Tokens, Latent Spaces, Embeddings#

The Question#

What’s a token?

In 2026, most people know about a “large language model.” That it generates the next most plausible word, one word at a time. But what happens under the hood that lets it do that? An LLM takes words, turns them into numbers, does math on those numbers, and gets back new words.

How does it know that chicken and steak are more similar than chicken and spinach? It’s not reading a dictionary. It’s doing geometry. How?

Kitchen Sink to Ordered Table#

Let’s say you have a table covered with a bunch of ingredients. Leafy vegetables, spices, meats, grains, bread, pastas, herbs, rice, tomatoes, roots, potatoes, seafood, flours.

They’re scattered randomly. You ask someone to arrange them, just “organize this.” Think for a second what you would do. Green things should be close together. Leafy vegetables, then herbs, which should be next to spices because herbs and spices are used similarly. Maybe flour is near spices because they’re both powdery. Potatoes near the roots feels right. Seafood and meat should be close to one another, maybe near the pasta. And the pasta near the potatoes.

There could be thousands of ways to organize this table. But if you asked a thousand people to do it, common patterns would emerge. People would cluster similar things together and push different things apart without needing detailed instructions. Organization is just encoding what’s similar and what’s different.

A table gives you two dimensions to work with, left/right and up/down. Say the table has a grid, 6 × 14, starting from the bottom left. The bottom left square is (1, 1), one square to the right is (2, 1), one square on top of that is (2, 2), and so on.

Now every ingredient has a meaningful pair of numbers, taking the center-ish of where each item lies:

chicken: (12, 5)
steak: (13, 4)
flour: (7, 5)
kale: (2, 2)

Those numbers aren’t arbitrary. Chicken isn’t just a word anymore. It has a location.

More Dimensions, More Meaning#

Now think about your dresser and closet. Underwear and socks go near each other. Jackets and coats go near each other. T-shirts with tank tops and workout shirts. With a closet and a dresser you get three dimensions: up/down, left/right, front/back. You might have a drawer of socks, dress socks on the left and athletic socks on the right. And a drawer below has underwear and undershirts.

It’s hard to visualize more than three dimensions. But going to four, five, hundreds of dimensions just means expanding the ways you can place things relative to one another.

More dimensions solve a real problem. On a two-dimensional table, chicken is close to steak, both meats. But chicken is also close to eggs, both from the same animal. Move chicken closer to eggs and you push it away from steak. You can’t satisfy both at once. With hundreds of dimensions, each one captures a different axis of meaning. Chicken can be close to steak on one axis, close to eggs on another, and far from spinach on both. The relationships coexist without conflicting.

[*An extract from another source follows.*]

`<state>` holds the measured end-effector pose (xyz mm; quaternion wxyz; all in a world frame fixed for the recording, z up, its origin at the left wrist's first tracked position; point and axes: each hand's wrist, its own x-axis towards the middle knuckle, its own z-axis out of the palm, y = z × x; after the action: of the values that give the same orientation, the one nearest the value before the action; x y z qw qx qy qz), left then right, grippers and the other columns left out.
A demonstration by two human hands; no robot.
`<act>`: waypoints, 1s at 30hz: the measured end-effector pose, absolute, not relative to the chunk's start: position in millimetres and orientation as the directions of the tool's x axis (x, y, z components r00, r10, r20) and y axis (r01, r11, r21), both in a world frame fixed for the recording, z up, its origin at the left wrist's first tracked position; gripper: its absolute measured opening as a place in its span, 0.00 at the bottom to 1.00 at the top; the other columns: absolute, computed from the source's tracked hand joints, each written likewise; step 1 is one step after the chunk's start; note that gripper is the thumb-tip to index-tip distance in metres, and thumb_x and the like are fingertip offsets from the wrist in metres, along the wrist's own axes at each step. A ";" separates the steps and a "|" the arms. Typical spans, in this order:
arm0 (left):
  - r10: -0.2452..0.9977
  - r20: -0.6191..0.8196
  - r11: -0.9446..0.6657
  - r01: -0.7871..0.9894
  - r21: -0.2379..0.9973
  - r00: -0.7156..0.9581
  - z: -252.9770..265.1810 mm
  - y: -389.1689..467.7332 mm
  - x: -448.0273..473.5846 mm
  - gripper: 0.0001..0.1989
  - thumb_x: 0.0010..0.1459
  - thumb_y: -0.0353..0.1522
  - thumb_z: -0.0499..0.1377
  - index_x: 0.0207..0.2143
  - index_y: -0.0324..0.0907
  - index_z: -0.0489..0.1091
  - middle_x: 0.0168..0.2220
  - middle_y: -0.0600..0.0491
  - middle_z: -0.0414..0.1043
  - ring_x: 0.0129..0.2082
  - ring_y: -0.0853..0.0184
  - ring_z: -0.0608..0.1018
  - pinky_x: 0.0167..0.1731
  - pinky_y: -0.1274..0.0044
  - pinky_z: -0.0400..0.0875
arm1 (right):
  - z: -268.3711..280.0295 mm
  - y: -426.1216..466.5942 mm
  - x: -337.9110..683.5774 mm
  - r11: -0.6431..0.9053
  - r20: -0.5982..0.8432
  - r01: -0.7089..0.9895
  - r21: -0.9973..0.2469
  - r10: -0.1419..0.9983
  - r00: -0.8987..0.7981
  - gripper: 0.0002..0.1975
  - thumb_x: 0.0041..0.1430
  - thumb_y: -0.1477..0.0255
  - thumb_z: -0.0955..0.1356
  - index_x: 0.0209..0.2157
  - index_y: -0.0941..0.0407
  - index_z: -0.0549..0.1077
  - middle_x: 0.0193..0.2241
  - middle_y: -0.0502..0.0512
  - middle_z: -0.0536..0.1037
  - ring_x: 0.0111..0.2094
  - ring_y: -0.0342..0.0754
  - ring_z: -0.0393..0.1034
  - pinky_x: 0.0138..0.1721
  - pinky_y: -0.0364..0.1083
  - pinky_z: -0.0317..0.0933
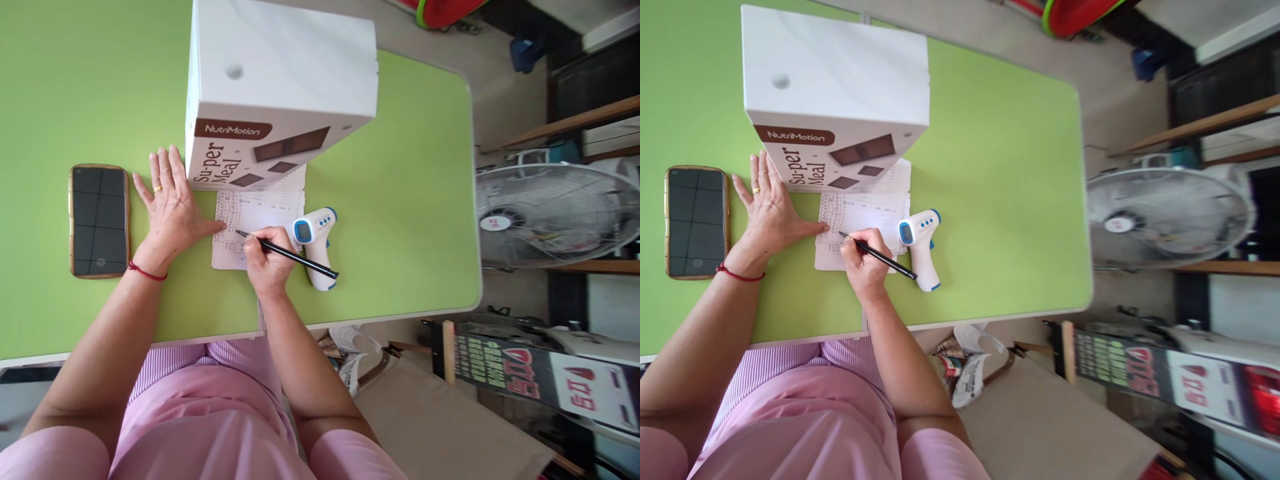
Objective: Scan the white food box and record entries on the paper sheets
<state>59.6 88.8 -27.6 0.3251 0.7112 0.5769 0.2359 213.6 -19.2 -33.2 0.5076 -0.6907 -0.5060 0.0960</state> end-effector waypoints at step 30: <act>0.967 0.164 -0.236 0.446 0.863 0.194 -32.6 116.8 59.8 0.61 0.47 0.57 0.71 0.74 0.48 0.46 0.76 0.43 0.45 0.78 0.49 0.42 0.76 0.58 0.40 | -31.1 -32.5 266.0 0.042 0.393 0.955 -0.295 0.916 0.081 0.21 0.70 0.76 0.58 0.55 0.52 0.77 0.43 0.61 0.76 0.45 0.53 0.71 0.49 0.54 0.67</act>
<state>59.8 116.8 -32.6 0.3467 0.6906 0.5117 0.3755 266.0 -32.5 -31.1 0.2508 -0.6909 -0.6769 -0.0384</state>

The extra dimensions aren’t wasted space. They’re what allow the model to encode the full complexity of how concepts relate to each other.

The Latent Space#

That organized, multidimensional table has a name: the latent space. “Latent” because the structure is hidden. It’s not something anyone designs by hand. The model discovers it during training. “Space” because it’s a coordinate system, just like our grid table, but stretched across hundreds or thousands of dimensions. Every concept the model understands has a location in this space, and the distances between locations encode meaning.

So What’s an Embedding?#

The coordinates of an ingredient on the organized table are its embedding. Chicken at (12, 5) — those numbers are chicken’s embedding. A location in the latent space that captures its meaning and relationship to everything else.

Closing the Loop#

So when someone tells you that an LLM is “doing math on vectors,” here’s what they mean: every word gets turned into a token, every token gets mapped to a point in a vast organized space. Locations that are close together mean similar things. The model looks at the locations of your input words, does math, and predicts where the next token should land in that space. Then it converts that location back into a word. The whole thing is just a very sophisticated version of organizing a messy table. And then navigating it.